The first few days of recovery is a balance of R&R (including use of an infrared heating pad) with light movement, including some stretching and mobility work along with walking up to 30 minutes or so. This morning, on our way to the airport, we stopped back at Regenexx for my final appointment. Dr. Centeno injected PRP into my knee and hip this morning, which will help with healing. (These post procedure injections aren't part of the upper cervical protocol.)

After a Regenexx-C procedure, tissue healing progresses through 3 phases. 

1. Inflammation (week 1): when other healing cells are being recruited to the area to begin the healing process 

2. Proliferation (day 4 to week 6): when collagen and the building blocks for the injured tissue are being laid down 

3. Remodeling (week 2 to 3-6 months): when the tissue is constantly improving to become stronger, functional, and closer to normal

I'll resume physical therapy when I get home and gradually return to normal activity over the next few weeks. 

Full healing can take 6-12 months for stem cell procedures and data outcome suggests peak functionality at 1-2 years after Regenexx-C treatment, but Dr.
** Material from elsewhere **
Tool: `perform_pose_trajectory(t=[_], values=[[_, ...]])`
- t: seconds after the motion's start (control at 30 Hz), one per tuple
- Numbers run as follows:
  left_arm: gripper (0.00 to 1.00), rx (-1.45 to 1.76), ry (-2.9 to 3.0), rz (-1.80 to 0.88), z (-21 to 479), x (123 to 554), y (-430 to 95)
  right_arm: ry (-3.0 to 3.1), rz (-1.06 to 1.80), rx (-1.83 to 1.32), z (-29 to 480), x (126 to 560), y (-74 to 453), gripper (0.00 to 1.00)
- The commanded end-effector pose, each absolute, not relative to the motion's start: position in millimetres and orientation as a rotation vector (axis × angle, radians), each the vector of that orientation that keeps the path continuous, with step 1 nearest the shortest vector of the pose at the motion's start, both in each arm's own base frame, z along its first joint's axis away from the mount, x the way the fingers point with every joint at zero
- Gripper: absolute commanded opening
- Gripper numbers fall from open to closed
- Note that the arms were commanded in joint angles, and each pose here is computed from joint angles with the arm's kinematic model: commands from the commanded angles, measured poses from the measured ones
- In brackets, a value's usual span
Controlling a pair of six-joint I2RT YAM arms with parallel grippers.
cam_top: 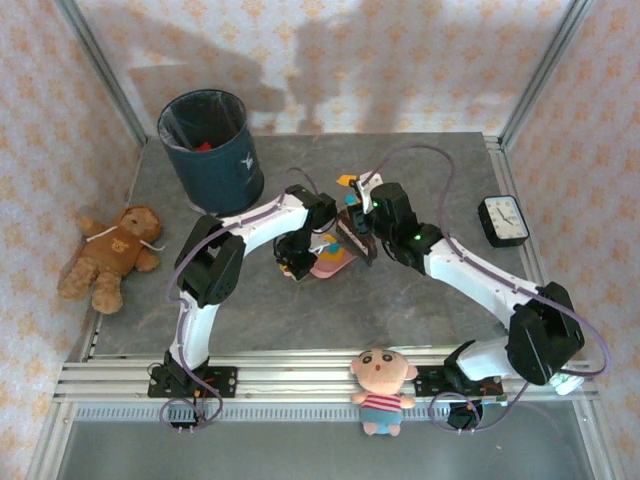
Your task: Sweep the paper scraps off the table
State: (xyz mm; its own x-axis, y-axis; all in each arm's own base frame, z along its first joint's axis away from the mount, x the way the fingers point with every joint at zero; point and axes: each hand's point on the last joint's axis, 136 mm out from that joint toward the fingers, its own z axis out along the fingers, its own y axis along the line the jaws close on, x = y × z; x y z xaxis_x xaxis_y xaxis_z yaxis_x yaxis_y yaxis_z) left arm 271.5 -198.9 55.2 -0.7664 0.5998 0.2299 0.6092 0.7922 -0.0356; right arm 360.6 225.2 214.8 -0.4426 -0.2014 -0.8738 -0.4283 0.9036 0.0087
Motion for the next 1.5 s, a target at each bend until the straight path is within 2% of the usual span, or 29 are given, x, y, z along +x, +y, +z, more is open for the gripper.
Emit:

Centeno told me that I should have a good sense of its outcome over the next few months. 

So there we go! With what felt like never ending obstacles standing in the way, I can't tell you how good it feels to be on the other side of this procedure. Now just one more flight to go to get home to my babies. 

These photos just needed a place. Taken the day before my departure - Ryan's first (balance) bike race...she crushed it!